Look for the line that has "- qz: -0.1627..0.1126" in the material below; please repeat it and every line after it, exactly, up to and including the line that has "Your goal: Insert", and nothing else.
┌──
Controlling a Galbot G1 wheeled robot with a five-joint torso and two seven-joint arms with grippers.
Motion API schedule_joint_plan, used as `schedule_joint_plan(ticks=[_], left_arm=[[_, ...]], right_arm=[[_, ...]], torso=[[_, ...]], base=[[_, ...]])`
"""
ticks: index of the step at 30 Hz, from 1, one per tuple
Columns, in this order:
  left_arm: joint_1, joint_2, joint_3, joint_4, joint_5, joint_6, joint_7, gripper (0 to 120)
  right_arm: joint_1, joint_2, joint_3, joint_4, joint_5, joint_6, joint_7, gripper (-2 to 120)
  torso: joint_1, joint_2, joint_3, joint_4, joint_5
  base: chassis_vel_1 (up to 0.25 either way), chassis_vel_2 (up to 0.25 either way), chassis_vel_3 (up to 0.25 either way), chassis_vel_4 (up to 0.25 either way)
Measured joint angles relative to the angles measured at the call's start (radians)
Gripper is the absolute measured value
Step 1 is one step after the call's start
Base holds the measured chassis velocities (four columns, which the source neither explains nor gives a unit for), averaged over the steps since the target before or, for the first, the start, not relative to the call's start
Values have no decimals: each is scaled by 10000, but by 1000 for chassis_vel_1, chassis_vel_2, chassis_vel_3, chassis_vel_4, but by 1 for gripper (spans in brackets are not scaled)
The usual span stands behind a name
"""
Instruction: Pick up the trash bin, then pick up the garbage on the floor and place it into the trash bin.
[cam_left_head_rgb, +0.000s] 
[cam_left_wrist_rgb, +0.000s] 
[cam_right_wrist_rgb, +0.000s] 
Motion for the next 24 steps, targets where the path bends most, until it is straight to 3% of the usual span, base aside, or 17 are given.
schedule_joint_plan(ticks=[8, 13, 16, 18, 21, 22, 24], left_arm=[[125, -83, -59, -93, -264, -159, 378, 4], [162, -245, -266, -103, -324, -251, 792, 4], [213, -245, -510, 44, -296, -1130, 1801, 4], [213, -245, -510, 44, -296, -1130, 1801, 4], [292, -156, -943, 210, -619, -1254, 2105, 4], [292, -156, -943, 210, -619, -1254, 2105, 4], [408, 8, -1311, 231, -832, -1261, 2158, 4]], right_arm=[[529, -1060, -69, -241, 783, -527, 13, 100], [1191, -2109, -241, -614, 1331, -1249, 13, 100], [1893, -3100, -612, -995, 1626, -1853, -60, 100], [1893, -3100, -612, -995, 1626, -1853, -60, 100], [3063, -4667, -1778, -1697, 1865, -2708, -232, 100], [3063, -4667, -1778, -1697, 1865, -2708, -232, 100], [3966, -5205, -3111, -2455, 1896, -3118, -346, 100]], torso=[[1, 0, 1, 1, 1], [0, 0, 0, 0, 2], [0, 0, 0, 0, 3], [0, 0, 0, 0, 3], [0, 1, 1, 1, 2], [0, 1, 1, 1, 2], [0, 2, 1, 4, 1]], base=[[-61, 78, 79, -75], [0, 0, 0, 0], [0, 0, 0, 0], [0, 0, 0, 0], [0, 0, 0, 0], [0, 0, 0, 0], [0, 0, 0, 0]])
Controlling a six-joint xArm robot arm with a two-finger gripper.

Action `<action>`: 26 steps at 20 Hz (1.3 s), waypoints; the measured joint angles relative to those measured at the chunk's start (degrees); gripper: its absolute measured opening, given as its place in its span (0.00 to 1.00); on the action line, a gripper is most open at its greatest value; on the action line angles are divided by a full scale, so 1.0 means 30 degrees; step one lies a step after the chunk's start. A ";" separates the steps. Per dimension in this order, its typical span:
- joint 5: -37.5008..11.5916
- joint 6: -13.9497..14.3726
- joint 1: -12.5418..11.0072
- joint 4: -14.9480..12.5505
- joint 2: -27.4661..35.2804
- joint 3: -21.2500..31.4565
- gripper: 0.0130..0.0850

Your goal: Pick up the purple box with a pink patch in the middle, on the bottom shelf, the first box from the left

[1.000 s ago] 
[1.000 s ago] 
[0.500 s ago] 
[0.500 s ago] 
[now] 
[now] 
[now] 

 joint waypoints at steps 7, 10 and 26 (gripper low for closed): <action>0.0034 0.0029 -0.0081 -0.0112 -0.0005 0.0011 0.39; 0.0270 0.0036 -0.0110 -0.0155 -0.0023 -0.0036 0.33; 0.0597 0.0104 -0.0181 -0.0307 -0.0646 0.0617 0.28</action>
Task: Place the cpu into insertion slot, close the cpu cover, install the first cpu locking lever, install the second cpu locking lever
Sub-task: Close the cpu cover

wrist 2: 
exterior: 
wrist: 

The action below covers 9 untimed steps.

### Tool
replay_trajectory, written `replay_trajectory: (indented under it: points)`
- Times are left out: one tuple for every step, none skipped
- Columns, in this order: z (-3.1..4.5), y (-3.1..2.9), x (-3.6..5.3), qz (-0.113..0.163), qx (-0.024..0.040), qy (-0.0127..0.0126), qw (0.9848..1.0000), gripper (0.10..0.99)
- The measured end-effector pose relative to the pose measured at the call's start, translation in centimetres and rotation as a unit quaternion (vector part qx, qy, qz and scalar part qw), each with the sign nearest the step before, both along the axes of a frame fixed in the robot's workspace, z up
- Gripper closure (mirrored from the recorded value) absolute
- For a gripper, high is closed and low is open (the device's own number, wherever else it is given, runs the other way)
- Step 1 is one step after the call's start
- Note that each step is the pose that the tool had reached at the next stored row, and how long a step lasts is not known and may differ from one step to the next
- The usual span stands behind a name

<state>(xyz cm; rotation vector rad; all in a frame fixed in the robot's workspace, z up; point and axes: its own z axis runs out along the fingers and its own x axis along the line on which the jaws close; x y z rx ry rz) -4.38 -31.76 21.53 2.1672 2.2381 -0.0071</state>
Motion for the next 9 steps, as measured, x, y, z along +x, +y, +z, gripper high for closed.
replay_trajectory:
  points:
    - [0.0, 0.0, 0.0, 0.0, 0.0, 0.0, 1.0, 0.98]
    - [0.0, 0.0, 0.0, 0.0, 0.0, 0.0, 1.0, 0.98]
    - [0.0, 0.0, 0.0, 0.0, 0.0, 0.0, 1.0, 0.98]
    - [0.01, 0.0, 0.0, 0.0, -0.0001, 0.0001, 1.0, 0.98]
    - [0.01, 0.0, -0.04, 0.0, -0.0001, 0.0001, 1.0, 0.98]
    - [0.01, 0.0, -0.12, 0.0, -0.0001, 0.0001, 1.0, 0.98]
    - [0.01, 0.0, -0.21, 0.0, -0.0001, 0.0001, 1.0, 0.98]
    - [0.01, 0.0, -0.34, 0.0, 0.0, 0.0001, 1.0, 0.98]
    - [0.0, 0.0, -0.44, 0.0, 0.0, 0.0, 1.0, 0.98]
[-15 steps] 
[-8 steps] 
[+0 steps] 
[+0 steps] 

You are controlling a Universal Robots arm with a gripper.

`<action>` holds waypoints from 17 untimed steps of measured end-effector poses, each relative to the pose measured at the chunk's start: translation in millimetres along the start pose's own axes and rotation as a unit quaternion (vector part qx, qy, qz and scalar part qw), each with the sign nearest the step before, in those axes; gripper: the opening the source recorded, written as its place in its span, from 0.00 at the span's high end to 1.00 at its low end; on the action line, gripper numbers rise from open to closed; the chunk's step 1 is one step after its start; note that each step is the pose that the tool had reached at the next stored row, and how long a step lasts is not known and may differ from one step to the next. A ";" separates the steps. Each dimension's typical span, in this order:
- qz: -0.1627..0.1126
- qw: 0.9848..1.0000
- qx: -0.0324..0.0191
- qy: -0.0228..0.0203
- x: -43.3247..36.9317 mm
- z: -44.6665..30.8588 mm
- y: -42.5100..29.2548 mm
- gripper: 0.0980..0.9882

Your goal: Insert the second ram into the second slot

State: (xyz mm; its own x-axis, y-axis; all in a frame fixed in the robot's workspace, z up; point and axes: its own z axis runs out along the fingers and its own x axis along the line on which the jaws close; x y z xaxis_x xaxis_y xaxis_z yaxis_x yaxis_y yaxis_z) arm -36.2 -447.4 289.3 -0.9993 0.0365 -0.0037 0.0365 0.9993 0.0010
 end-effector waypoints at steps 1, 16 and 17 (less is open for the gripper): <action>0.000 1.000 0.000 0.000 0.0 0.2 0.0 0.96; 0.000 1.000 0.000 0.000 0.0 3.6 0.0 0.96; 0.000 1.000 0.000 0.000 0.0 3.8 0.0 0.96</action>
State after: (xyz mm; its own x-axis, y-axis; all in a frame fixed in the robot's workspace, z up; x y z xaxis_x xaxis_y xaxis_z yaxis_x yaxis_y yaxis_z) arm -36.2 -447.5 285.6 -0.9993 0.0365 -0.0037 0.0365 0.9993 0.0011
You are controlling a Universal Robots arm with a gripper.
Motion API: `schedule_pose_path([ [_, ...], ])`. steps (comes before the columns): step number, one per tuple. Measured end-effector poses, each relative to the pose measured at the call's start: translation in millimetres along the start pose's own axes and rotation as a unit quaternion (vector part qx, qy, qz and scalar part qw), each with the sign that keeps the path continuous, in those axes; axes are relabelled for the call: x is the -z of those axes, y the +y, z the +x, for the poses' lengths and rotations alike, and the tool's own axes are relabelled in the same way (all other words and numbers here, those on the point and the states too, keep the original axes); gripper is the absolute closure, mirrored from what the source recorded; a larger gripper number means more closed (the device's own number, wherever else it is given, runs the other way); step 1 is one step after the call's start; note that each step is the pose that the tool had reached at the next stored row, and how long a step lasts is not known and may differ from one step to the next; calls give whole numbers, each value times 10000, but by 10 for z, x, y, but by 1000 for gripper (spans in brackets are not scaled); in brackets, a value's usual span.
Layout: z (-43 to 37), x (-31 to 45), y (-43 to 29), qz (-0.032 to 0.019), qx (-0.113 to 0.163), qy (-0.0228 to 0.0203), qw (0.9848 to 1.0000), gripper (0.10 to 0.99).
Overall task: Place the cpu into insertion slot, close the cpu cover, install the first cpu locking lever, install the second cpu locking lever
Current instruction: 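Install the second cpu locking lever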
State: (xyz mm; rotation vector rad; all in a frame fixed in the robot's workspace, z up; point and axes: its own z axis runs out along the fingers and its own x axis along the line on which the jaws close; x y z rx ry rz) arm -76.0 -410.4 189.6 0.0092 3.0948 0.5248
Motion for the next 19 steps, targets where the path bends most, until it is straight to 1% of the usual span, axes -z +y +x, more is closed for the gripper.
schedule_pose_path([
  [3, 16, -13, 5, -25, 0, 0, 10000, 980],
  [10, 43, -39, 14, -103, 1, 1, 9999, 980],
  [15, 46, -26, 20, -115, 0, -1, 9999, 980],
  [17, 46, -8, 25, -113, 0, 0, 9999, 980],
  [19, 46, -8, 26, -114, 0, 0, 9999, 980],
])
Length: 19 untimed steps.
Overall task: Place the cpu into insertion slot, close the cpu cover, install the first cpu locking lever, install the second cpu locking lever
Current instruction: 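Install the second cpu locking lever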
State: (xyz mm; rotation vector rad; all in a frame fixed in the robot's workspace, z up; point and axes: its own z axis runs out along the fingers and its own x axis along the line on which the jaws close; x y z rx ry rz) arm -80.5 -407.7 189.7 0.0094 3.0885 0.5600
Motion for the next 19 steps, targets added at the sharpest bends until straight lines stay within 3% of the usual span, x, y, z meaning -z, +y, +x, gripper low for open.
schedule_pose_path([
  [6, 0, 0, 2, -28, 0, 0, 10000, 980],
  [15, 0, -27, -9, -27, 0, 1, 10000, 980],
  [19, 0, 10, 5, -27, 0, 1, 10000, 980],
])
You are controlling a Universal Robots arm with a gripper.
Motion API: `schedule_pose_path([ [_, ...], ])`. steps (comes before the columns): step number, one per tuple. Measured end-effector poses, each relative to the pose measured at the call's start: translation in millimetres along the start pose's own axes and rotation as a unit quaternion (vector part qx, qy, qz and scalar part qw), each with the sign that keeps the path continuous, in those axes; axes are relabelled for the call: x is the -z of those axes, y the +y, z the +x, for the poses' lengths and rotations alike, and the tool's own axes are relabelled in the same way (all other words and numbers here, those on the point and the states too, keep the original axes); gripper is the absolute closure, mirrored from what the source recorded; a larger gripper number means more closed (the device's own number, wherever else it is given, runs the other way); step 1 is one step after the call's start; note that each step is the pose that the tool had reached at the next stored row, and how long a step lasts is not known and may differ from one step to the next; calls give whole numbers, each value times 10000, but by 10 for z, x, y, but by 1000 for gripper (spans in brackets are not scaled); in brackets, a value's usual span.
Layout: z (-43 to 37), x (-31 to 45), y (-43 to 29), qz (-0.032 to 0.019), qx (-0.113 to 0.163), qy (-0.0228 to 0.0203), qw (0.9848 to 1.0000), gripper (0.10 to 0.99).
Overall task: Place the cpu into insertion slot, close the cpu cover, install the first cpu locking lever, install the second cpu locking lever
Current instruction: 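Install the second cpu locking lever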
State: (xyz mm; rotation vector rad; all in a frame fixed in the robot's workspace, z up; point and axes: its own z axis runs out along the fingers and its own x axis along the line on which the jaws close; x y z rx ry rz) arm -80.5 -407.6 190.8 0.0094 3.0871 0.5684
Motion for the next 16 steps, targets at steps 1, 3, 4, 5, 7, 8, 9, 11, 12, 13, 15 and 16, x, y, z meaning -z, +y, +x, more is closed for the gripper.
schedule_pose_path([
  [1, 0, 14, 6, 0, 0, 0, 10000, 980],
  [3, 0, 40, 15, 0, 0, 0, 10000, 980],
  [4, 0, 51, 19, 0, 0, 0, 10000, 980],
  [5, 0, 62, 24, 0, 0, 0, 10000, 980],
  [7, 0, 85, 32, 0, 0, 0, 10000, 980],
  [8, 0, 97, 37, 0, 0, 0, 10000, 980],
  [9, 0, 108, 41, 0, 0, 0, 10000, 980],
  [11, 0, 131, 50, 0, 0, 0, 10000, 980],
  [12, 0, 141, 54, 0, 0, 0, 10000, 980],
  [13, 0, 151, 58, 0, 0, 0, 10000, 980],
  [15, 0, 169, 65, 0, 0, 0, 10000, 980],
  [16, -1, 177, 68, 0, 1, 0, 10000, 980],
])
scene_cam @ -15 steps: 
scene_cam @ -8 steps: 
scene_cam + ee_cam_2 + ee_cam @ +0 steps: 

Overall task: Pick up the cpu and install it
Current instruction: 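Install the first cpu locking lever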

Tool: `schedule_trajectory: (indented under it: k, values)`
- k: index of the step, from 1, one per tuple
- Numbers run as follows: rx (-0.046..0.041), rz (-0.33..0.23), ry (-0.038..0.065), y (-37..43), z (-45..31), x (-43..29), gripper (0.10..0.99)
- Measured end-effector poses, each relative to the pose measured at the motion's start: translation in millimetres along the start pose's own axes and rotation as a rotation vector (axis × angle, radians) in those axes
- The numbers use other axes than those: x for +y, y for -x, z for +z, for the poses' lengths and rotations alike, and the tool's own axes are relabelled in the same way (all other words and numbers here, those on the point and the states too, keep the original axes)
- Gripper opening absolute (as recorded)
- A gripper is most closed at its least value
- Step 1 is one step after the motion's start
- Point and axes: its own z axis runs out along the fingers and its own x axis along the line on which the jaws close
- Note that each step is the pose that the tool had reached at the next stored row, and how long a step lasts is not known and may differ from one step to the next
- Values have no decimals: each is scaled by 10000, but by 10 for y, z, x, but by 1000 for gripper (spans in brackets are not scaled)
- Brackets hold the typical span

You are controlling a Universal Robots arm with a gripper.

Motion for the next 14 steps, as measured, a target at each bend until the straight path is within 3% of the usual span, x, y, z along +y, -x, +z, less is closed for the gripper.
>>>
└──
> SOLUTION TO THIS PROBLEM:
- qz: -0.1627..0.1126
- qw: 0.9848..1.0000
- qx: -0.0324..0.0191
- qy: -0.0228..0.0203
- x: -43.3247..36.9317 mm
- z: -44.6665..30.8588 mm
- y: -42.5100..29.2548 mm
- gripper: 0.0980..0.9882

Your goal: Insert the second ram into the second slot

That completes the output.